Sentía dolor en el alma. La separación le robó la paz.
Le cedía todo como pago por su esterilidad.
Huracán, el perro se quedaría con ella, aunque fuera él quien lo
alimentara y lo atendiera. Pero el brazalete me lo llevaría yo, dijo con rabia.
Tiene que aparecer.
No lo encontró. Buscó en cada uno de los bolsillos de
los chaquetones, pensando que, tal vez, lo había guardado en uno de ellos
alguna noche en que hubiese llegado borracho a la casa. No, allí no
estaba. Lo boté, se dijo con gran
pena. Sacó un bulto del clóset y echó lo
indispensable. Lo demás lo mandaría a buscar luego con su hermana. Bajó las
escaleras lloroso. Frente a la puerta de entrada estaba ella esperándolo. Tenía una cajita envuelta en papel de
regalo. Lloraba también. El se acercó y le dijo, ya me voy. Toma, dijo
ella entregándole la cajita. No tenemos que quedar como enemigos. El cariño no
se evapora de la noche a la mañana. Él puso el bulto en el piso. Rompió el lazo
y el papel. Se sorprendió al ver allí el
juego de matrimonio que le había regalado a los tres años de casados y el
brazalete que le obsequió su padre. Tú lo tenías, le dijo sorprendido. Temía
que se te fuese a quedar, le respondió ella.
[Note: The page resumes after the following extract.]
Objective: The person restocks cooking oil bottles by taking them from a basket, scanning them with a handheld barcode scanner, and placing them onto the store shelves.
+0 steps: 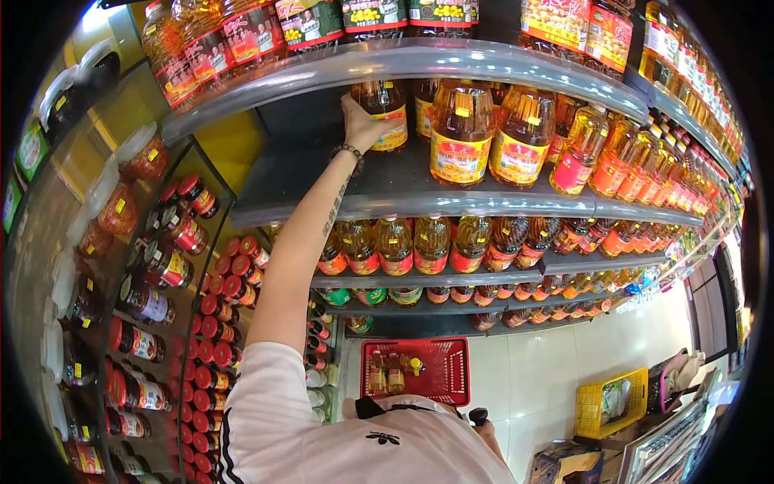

¿Y los aros? Quiero que los vendas. No quiero sentirme atada a ti.
Él cerró la caja y la guardó en uno de los bolsillos
del bulto. Los dos lloraban. ¿Estás
segura?, preguntó. Sí, respondió ella. Se abrazaron. Ella viró la cara cuando él
quiso darle el último beso que terminó en la mejilla. Sabía que aún lo quería
igual que él a ella. Pero ella no daría marcha atrás a decisiones ya tomadas, no
era su naturaleza. A la salida, le susurró un adiós y se pasó la mano para
secarse las lágrimas. Cabizbajo salió de allí sin mirar atrás.